À l’occasion du Festival TransAmériques, j’inaugure ce blogue, Bivouac, en référence à ces campements de fortune que j’établis tous les soirs dans la ville pour assister à ce qui se crée sur la scène montréalaise, et que je tâcherai de vous raconter, en bonne vigile de la vie qui s’invente sur les planches de nos théâtres.
Pour la soirée d’ouverture du FTA hier soir, après un concert de casseroles chaudement partagé par la foule électrisée, le chorégraphe originaire de Sao Paulo Guilherme Botelho, qui a fondé sa compagnie Alias à Genève, nous a donné un voyage sensoriel phénoménal. Envoûtant et inquiétant, Sideways Rain part d’une idée simple et la pousse jusqu’à son ultime limite, créant avec ses 14 danseurs qui traversent la scène de gauche à droite durant toute l’heure du spectacle, un flot continu qui rappelle les mouvements élémentaires de la vie terrestre.
D’abord à quatre pattes comme des insectes ou des animaux, grimpant, rampant, marchant, puis courant, roulant, reculant, les 14 corps qui se déplacent inlassablement finissent par créer un mouvement hypnotique, une sorte de marée, de vague ou de pluie, comme son titre l’indique, qui renvoie au grand cycle de la vie dessiné par une grammaire précise, mais un jeu aussi organique qui exerce un échange d’énergie extrêmement efficace.
Par un travail prodigieux sur la cinétique (explorant tous les potentiels de la vitesse, de la progression et des forces créées par le mouvement), Botelho provoque chez le spectateur un trouble perceptif qui fait que quand les danseurs s’arrêtent, le sol semble continuer à avancer et les corps reculer. Après vérification, le décor est toujours immobile, mais nos yeux, eux, ont imprimé le mouvement et continuent à voir défiler le paysage. Comme après un manège, les gens sortaient d’ailleurs de la salle étourdis et un peu sonnés par cette expérience où le spectateur est lui-même emporté par le flot qu’il observe.
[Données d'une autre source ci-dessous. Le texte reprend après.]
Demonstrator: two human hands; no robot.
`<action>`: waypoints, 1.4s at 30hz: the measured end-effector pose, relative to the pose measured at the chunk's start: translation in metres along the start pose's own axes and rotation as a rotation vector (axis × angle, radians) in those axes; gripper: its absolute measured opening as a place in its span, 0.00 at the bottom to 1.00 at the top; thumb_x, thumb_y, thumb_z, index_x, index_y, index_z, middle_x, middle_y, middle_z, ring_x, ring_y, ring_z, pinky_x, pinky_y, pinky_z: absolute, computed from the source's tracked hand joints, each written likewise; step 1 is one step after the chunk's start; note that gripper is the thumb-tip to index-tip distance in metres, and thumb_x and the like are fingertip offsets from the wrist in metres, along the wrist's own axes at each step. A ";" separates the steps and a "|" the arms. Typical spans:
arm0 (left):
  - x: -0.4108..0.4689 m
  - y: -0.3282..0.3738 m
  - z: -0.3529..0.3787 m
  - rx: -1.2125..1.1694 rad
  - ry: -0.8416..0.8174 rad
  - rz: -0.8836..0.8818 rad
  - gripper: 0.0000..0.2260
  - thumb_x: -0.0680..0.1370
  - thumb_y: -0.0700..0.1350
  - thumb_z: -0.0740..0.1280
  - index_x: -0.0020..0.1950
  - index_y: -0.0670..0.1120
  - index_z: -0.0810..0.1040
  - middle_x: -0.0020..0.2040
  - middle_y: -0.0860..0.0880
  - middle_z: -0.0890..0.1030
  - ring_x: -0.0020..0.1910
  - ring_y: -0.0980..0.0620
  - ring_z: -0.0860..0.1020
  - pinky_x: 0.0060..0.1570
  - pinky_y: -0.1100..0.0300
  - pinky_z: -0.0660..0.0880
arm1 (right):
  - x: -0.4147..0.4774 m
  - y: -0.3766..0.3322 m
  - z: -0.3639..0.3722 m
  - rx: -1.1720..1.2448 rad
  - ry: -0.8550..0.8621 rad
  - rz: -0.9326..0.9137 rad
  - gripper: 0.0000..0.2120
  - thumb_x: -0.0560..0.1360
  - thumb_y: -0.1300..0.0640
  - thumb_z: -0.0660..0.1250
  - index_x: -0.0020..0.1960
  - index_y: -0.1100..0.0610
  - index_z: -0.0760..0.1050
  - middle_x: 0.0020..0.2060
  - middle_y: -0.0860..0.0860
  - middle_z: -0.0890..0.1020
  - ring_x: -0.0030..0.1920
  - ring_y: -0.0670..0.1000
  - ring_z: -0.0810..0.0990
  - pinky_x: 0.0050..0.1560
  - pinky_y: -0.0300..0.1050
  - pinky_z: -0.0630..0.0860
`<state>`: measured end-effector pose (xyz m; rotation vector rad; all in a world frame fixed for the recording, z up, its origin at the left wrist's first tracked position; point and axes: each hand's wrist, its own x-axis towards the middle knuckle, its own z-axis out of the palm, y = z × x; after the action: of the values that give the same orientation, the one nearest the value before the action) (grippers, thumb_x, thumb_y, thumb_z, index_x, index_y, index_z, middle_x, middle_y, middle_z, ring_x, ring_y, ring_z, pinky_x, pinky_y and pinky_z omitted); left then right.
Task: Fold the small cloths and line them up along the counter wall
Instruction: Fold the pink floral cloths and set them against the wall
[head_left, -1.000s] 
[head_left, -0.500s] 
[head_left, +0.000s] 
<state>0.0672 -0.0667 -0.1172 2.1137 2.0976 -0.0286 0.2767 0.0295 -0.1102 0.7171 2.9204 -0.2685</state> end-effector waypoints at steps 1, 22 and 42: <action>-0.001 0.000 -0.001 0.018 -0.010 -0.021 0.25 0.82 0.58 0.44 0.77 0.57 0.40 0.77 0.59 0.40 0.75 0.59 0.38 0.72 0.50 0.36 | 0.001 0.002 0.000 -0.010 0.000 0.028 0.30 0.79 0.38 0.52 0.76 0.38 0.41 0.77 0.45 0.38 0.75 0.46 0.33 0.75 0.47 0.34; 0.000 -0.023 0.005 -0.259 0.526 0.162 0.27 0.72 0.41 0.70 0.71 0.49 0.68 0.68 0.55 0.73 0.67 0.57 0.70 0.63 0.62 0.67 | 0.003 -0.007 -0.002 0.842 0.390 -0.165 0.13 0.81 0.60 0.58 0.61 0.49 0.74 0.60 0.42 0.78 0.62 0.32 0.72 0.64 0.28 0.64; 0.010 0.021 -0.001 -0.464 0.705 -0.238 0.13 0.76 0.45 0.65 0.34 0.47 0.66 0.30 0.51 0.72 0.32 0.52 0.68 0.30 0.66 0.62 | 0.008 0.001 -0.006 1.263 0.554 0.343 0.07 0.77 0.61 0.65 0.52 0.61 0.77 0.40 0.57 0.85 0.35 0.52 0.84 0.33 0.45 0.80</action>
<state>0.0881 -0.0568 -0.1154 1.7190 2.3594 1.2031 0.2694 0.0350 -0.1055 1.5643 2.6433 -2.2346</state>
En jouant constamment sur la continuité et la fracture, atteinte soudaine d’une forme d’individualité dans le mouvement de masse (une femme qui se lève debout et observe; un homme qui retient une danseuse, créant par l’attachement un bris dans le courant fluide, un regard vers le ciel ou une main au ventre), le chorégraphe réussit à faire surgir une dramaturgie dans ce qui paraissait au départ qu’une simple traversée de danseurs sur scène. Avec la musique inquiétante, électro noir texturé de notes organiques et industrielles, cette marche de l’homme peut d’abord sembler une marche de fin du monde, mais on songe aussi à la genèse, comme si ces corps dessinaient les premiers pas de l’homme depuis les batraciens jusqu’aux grands mammifères (courant avec une grâce prodigieuse). Le thème de l’évolution est central, mais si on nous raconte bel et bien une histoire, le sens profond de la pièce demeure secret, contenu dans celui de la sensation. De là toute la force de l’oeuvre, mystérieuse et électrisante.
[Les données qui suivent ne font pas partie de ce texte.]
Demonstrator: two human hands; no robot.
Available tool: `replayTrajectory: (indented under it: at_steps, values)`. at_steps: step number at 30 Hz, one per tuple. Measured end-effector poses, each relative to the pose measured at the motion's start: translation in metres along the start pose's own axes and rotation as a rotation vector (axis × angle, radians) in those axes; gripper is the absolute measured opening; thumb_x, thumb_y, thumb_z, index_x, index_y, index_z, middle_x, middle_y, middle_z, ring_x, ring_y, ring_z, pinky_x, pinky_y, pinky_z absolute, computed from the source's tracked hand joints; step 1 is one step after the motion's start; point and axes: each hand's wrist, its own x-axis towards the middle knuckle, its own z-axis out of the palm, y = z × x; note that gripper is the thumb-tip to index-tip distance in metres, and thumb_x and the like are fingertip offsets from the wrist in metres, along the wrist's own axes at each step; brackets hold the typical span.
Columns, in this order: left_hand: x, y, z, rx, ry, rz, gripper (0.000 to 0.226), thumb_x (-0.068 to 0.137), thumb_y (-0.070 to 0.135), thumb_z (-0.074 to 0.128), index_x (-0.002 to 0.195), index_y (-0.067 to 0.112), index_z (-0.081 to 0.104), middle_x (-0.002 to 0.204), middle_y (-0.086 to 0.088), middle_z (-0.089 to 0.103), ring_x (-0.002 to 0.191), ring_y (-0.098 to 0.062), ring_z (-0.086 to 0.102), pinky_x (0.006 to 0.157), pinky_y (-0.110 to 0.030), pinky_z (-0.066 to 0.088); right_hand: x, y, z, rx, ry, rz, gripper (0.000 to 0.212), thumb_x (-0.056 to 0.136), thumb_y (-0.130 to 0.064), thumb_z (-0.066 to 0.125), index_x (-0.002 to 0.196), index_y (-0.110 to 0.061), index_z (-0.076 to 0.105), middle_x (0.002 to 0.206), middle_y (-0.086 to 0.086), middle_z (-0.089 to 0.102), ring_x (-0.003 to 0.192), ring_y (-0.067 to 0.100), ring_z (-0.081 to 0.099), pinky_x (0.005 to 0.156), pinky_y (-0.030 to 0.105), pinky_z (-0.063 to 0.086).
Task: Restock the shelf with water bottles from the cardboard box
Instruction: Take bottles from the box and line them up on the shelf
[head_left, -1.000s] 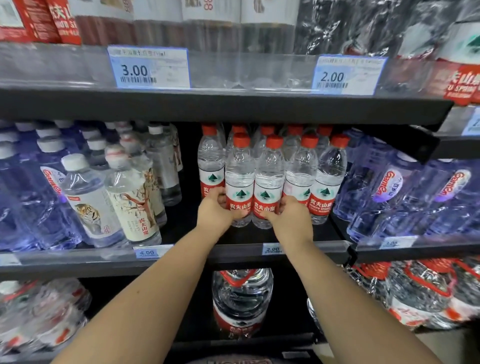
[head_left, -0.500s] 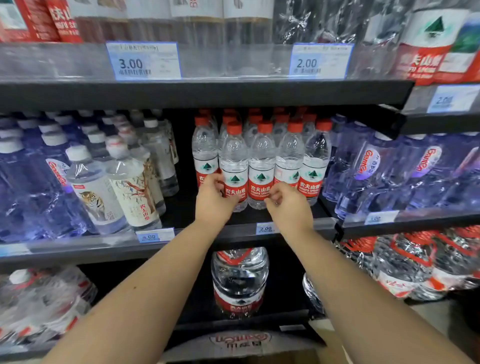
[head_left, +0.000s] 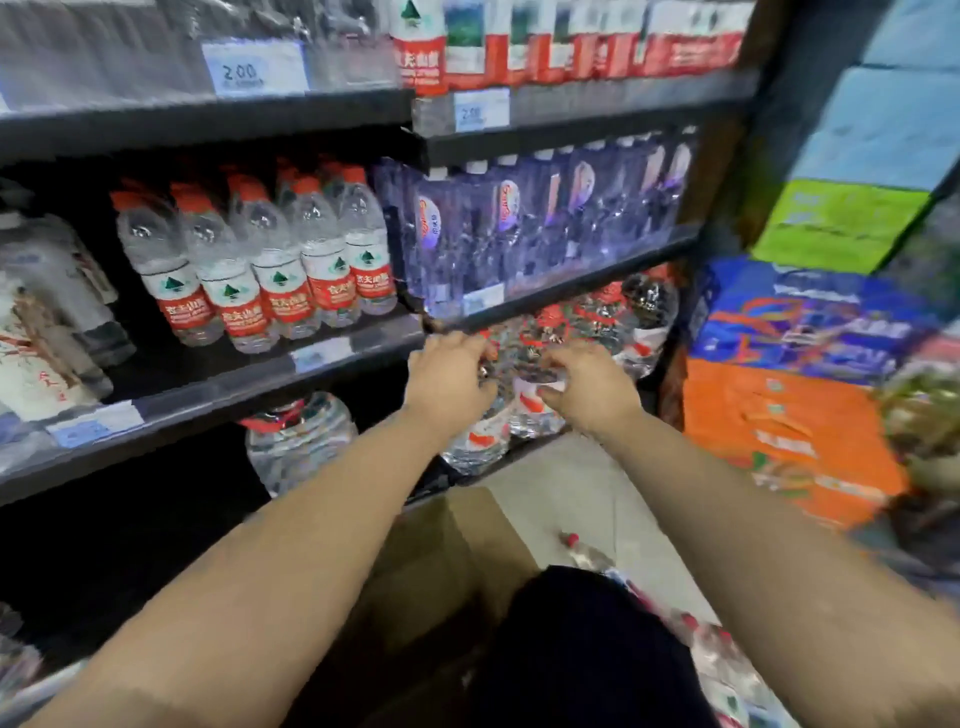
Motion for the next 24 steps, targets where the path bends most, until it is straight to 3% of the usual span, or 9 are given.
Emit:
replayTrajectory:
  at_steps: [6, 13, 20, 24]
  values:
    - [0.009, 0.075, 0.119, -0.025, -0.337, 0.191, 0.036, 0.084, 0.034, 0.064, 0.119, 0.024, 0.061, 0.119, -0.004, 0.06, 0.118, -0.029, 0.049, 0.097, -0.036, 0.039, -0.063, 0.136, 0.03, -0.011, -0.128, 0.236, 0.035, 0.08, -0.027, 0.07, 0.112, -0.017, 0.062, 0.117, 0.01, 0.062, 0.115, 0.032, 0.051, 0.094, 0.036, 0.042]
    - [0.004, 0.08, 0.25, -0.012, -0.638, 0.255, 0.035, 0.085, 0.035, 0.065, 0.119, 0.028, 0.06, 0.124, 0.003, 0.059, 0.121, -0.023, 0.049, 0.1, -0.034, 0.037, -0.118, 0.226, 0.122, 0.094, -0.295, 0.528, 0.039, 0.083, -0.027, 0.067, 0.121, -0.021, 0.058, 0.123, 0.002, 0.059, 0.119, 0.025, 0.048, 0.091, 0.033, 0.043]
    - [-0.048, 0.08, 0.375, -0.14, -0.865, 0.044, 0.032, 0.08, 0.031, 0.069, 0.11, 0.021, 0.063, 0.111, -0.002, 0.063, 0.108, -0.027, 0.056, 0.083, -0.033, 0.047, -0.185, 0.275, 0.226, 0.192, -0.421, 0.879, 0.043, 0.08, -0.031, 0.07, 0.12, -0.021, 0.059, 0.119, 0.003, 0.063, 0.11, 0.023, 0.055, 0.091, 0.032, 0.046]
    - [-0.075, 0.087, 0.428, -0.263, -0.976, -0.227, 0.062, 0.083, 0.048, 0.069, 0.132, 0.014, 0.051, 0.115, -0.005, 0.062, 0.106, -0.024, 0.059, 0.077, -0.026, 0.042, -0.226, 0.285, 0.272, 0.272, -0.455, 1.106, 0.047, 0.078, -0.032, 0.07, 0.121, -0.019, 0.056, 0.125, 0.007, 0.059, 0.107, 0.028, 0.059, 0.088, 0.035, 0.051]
Sideways Rain est un tableau vivant qui nous fait sentir la rondeur du monde, nous transporte littéralement, soutenu par la puissance de 14 danseurs qui suivent avec un souffle et une énergie soutenus cette grande roue réglée au quart de tour, avec changements de costume, rapidité et constance sans faille qui nous font croire qu’un autre spectacle sûrement impressionnant doit se jouer back stage.
Un morceau solide pour ouvrir le festival. Un théâtre du corps qui raconte sans mot. De toute beauté.